2.3.1. Reverse DNS lookup
When an application initiates a reverse DNS query for a PTR record,
to find a name for an IP address, the ENR MUST check whether the
queried IP address can be found in the cache of the Address Mapper
and is a local IP address. If an entry is found and queried address
is locally generated, the ENR must initiate corresponding reverse DNS
query for the real IP address.
For example, when application initiates reverse DNS query for a
synthesized locally valid IPv4 address, the ENR needs to intercept
that query query. The ENR shall do reverse query for the
destination's IPv6 address and return the name received as response
to IPv6 reverse query to application that initiated the IPv4 query.
2.4. Address Mapper
Address mapper ("the mapper" later on ), maintains an IPv4 address
pool in the case of dual stack network and IPv6 only network. The
pool consists of private IPv4 addresses as per [RFC1918]. Also,
mapper maintains a table consisting of pairs of these locally
selected IPv4 addresses and a destinations's IPv6 addresses.

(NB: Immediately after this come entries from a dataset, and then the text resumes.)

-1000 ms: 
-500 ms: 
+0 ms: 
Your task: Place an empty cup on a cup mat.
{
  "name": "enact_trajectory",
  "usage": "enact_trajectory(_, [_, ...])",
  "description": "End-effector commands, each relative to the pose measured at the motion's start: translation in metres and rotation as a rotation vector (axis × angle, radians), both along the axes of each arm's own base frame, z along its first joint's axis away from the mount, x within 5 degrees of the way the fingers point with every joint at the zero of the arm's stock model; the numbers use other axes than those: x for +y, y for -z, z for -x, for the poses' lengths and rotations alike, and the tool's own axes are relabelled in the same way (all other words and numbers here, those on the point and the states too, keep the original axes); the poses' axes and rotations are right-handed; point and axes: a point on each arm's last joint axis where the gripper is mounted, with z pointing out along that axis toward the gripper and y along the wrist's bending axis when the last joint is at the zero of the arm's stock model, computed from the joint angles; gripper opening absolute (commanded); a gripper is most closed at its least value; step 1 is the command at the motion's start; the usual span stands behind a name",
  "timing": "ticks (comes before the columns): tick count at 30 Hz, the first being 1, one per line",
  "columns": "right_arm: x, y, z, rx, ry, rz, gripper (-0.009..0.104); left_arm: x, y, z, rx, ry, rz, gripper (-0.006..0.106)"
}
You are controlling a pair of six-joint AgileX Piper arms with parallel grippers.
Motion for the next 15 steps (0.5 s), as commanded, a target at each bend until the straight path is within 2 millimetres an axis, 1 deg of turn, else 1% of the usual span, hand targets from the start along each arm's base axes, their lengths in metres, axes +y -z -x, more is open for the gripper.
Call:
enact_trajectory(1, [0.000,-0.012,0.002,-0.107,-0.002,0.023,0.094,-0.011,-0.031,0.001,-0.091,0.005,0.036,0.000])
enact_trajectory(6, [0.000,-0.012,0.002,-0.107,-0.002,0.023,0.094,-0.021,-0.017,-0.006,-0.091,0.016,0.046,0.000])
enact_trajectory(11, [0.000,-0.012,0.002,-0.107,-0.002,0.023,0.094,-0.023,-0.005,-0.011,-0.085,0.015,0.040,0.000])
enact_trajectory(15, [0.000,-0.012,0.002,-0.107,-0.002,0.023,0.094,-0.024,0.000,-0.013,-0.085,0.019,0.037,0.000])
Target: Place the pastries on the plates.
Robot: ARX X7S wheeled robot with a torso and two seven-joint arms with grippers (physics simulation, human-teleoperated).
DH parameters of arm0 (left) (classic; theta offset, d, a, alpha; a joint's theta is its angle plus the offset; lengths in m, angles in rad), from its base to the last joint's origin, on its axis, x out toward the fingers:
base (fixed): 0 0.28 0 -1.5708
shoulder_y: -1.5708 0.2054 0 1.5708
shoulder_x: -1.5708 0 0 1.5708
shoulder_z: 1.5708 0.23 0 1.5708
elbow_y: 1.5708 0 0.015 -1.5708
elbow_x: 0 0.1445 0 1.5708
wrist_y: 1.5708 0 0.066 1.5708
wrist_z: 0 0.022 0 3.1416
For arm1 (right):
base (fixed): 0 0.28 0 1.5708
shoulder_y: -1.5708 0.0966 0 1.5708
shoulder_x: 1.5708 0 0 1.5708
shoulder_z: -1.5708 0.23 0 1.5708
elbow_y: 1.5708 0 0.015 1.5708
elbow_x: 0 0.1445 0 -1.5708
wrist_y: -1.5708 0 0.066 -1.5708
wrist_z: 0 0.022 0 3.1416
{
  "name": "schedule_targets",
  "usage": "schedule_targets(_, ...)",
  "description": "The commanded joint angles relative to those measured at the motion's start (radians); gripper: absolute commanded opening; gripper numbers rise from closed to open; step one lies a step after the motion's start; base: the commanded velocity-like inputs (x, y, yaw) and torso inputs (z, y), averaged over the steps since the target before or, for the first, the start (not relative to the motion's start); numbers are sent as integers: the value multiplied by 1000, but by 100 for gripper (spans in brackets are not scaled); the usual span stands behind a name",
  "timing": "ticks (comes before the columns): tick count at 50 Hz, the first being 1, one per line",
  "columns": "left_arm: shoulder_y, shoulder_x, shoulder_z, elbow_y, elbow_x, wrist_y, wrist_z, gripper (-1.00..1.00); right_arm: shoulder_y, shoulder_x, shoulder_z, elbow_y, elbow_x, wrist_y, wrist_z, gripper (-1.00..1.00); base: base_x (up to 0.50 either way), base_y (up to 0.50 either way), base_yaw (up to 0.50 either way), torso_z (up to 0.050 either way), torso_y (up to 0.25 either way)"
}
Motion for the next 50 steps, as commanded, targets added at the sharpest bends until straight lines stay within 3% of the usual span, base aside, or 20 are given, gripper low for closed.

When the extension name resolver, translator, or the function mapper
requests mapper to assign an IPv4 address corresponding to an IPv6
address, mapper selects and returns an IPv4 address out of the pool,
and registers a new entry into the table dynamically. The
registration occurs in the following 3 cases:
(1) When the extension name resolver gets only an 'AAAA' record for
the target host name in the dual stack or IPv6 only network and there
is not a mapping entry for the IPv6 address.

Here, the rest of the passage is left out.